# Brief
Output the data below only from the line containing "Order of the" up to and including the line containing "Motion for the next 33", exact and with the pictures left out.

# Stored items
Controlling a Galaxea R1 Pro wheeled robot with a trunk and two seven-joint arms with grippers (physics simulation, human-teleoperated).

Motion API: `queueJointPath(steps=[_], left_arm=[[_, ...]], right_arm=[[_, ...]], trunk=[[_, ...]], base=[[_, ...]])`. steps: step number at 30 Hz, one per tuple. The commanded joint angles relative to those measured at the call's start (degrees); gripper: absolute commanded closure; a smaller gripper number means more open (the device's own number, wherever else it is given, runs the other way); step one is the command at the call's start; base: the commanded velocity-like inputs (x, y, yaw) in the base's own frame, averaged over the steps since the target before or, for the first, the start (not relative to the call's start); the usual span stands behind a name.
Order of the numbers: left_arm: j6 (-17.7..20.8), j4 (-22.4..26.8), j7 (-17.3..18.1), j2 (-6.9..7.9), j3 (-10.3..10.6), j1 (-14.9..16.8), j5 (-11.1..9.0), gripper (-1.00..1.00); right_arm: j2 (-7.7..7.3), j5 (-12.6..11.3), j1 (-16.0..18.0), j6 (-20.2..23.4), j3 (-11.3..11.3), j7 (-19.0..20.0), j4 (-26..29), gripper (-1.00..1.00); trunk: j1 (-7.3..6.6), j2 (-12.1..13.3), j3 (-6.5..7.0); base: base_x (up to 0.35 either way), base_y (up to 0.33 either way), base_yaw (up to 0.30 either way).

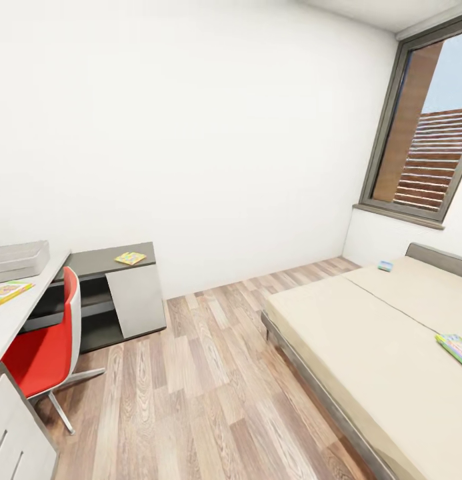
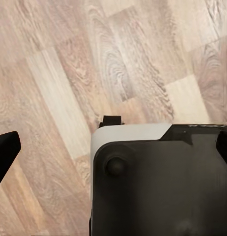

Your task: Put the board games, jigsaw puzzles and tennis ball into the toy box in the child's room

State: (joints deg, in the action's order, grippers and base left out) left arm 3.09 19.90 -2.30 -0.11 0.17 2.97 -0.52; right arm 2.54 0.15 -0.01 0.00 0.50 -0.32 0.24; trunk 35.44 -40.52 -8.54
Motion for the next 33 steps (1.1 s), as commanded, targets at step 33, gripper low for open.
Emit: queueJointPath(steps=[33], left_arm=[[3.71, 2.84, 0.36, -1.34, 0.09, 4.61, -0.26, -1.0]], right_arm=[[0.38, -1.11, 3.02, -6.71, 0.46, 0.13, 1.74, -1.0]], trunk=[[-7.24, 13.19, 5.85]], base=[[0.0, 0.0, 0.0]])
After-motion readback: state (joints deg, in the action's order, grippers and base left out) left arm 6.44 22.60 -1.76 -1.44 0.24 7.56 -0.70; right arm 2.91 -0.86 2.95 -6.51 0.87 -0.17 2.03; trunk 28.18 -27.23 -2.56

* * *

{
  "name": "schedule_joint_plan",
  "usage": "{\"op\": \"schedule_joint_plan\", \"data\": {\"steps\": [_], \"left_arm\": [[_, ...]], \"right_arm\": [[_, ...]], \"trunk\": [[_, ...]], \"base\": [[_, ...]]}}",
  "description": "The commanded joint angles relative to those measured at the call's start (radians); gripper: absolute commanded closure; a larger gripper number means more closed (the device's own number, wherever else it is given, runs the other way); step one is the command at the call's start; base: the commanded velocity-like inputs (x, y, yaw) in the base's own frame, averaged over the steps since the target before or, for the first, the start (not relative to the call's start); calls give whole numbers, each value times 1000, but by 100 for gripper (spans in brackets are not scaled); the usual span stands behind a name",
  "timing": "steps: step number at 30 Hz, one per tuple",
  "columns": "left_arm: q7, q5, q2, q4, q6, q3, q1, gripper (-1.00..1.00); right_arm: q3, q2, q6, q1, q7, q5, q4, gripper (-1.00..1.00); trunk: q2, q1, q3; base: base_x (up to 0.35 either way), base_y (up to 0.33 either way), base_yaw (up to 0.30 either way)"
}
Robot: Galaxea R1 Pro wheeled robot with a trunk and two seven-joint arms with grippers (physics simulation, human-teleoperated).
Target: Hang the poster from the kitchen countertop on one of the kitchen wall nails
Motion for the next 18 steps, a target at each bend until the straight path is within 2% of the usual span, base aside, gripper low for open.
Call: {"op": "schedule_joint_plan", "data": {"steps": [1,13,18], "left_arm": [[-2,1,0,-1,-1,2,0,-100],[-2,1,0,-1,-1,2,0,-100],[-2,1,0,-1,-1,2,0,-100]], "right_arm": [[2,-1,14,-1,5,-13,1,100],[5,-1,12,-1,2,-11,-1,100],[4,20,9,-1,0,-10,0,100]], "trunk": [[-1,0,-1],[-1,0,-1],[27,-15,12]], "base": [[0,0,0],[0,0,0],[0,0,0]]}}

# Answer below
Order of the numbers: left_arm: j6 (-17.7..20.8), j4 (-22.4..26.8), j7 (-17.3..18.1), j2 (-6.9..7.9), j3 (-10.3..10.6), j1 (-14.9..16.8), j5 (-11.1..9.0), gripper (-1.00..1.00); right_arm: j2 (-7.7..7.3), j5 (-12.6..11.3), j1 (-16.0..18.0), j6 (-20.2..23.4), j3 (-11.3..11.3), j7 (-19.0..20.0), j4 (-26..29), gripper (-1.00..1.00); trunk: j1 (-7.3..6.6), j2 (-12.1..13.3), j3 (-6.5..7.0); base: base_x (up to 0.35 either way), base_y (up to 0.33 either way), base_yaw (up to 0.30 either way).


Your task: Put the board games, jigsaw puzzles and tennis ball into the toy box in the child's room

State: (joints deg, in the action's order, grippers and base left out) left arm 3.09 19.90 -2.30 -0.11 0.17 2.97 -0.52; right arm 2.54 0.15 -0.01 0.00 0.50 -0.32 0.24; trunk 35.44 -40.52 -8.54
Motion for the next 33 steps (1.1 s), as commanded, targets at step 33, gripper low for open.

Nothing further is needed to complete this exercise.